Dışişleri Bakanı Mevlüt Çavuşoğlu, Siyaset, Ekonomi ve Toplum Araştırmaları Vakfının (SETA) "Avrupa İslamofobi Raporu 2017" panelinde açılış konuşması yaptı.
Raporun hazırlanması dolayısıyla SETA'ya teşekkür ederek konuşmasına başlayan Dışişleri Bakanı Çavuşoğlu, sahada zor şartlar altında yapılan bu çalışmaların, Müslümanların çoğunlukta olduğu ülkeler yerine aşırıcı akımların giderek arttığı ülkelerde tanıtılmasının faydalı olacağını, hem kendisinin hem de bakanlığının buna katkı vermeye hazır olduğunu söyledi.
"Aşırı akımlar giderek güçleniyor"
"Genel olarak Batı'da ama özellikle Avrupa’da bizi üzen durumla karşı karşıyayız." diyen Çavuşoğlu, "Aşırı akımlar, giderek güçleniyor. Irkçılık, yabancı, İslam düşmanlığı, kendisinden olmayan karşıtlık maalesef giderek artıyor." diye konuştu."Tüm sorunların sebebi olarak göçmenleri göstermek insani değildir"

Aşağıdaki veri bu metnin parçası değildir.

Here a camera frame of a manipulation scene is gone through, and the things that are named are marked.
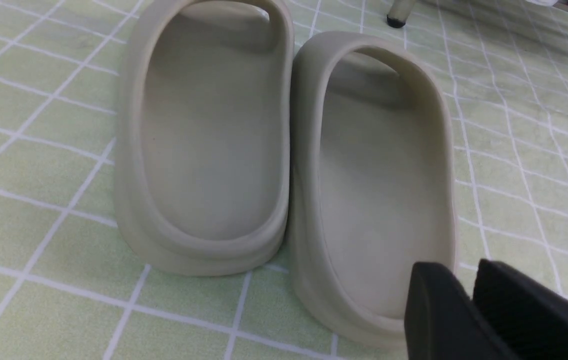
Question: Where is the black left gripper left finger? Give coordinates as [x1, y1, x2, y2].
[403, 262, 520, 360]

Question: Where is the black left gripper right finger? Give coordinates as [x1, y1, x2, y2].
[473, 259, 568, 360]

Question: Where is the metal shoe rack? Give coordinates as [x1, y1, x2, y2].
[386, 0, 417, 29]

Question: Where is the right tan slide slipper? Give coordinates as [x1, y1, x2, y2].
[287, 30, 457, 349]

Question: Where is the tan slide slipper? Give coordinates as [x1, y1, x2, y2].
[287, 30, 457, 349]
[114, 0, 294, 277]

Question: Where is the left tan slide slipper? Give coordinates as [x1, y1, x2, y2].
[114, 0, 294, 277]

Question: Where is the green checkered floor mat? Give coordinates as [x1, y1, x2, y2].
[0, 0, 568, 360]

Batıda ve de özellikle Avrupa’da pek çok ülkenin başarısız ekonomi politikalarının sebebinin göçmenler, Müslümanlar ya da yabancılar olmadığını hatta onların bulundukları ülke ekonomisine katkı yaptıklarını dile getiren Mevlüt Çavuşoğlu, "Oysa, Müslümanlar, göçmenler ya da yabancılar Batı'ya özellikle de Avrupa’ya ilk defa son 10 yıldır ya da 5 yıldır gitmiyor. Ya da Suriye krizi başladıktan sonra Avrupa ülkelerine ulaşmıyorlar. Tarihten bu yana özellikle de İkinci Dünya Savaşı’ndan sonra Türkler dahil çok sayıda yabancı Batı ülkelerine, Avrupa ülkelerine değişik amaçlarla gitmiştir. Fakat, bugün Avrupa’da yaşanan tüm sorunların sebebi olarak, göçmenleri göstermek insani değildir, haksızlıktır." değerlendirmesinde bulundu.
"4 Mayıs'ta İİT dışişleri bakanlarıyla beraber Cox Bazar'a gideceğim"
Bakan Çavuşoğlu, geçen yıl İstanbul’da düzenlenen İslam İşbirliği Teşkilatı (İİT) Avrupa Müslümanları Temas Grubunun oluşturulmasının İslam düşmanlığına ve her türlü ırkçılığa karşı mücadele etmek ve tüm Müslümanların yanınında olmak olduğunu kaydetti.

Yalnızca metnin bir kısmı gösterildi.